Reputation: 11
I have a string containing many words. I need to extract specific part from it. Below is the details:
Suppose, I have following string:
x = "I am amartya ccccc amartya xxxxx amartya yyyyy amartya mohan tagore bvfvhbvbv amartya vfvbvbvfhv amartya"
Now I want to extract the content between amartya
and tagore
but that should exactly be 'mohan'
i.e., the question of the occurrence is coming into picture. Ihave used regexp but that gave me content as below:
"ccccc amartya xxxxx amartya yyyyy amartya mohan"
, but I want only 'mohan'
as my o/p.
Upvotes: 0
Views: 77
Reputation: 19431
This regular expression works for your specific example:
r = re.search("(amartya)(?!.*amartya.*tagore)(.*)(tagore)", x)
r.group(2).strip()
It basically says: match a pattern starting with "amartya" and ending with "tagore" and anything between them doesn't contain the word "amartya" again.
The second group is the (.*)
which matches anything between "amartya" and "tagore"
From the docs (re):
(?!...)
Matches if
...
doesn’t match next. This is a negative lookahead assertion.
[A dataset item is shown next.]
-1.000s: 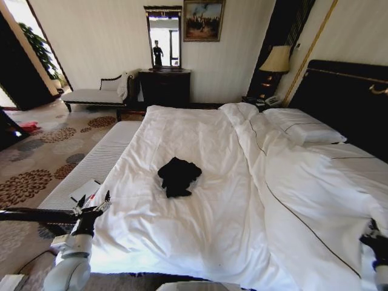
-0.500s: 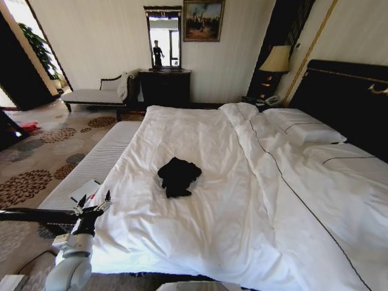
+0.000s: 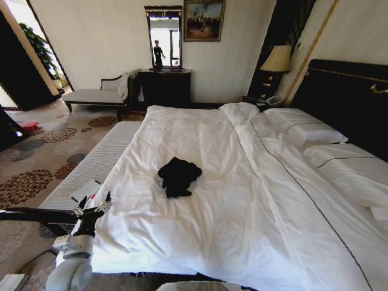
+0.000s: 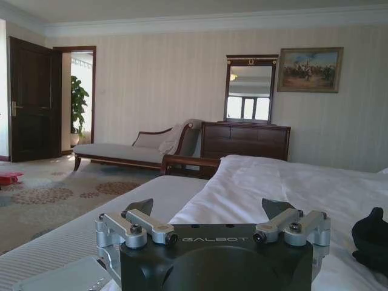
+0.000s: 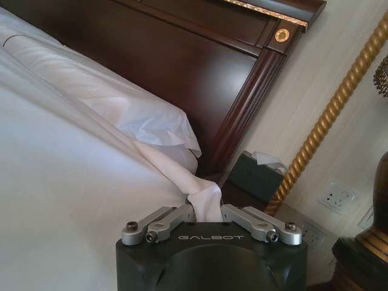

For example,Isaac (?!Asimov)
will match'Isaac '
only if it’s not followed by'Asimov'
.
Hope that helps.
Upvotes: 2
Reputation: 647
in this case you could start splitting at "tagore" afterwards split "amartya" and catch the last piece of string:
x = "I am amartya ccccc amartya xxxxx amartya yyyyy amartya mohan tagore bvfvhbvbv amartya vfvbvbvfhv amartya"
x1 = x.split('tagore')[0]
print(x1)
#I am amartya ccccc amartya xxxxx amartya yyyyy amartya mohan
x2 = x1.split('amartya')[-1]
print(x2.strip(" "))
#mohan
Upvotes: 1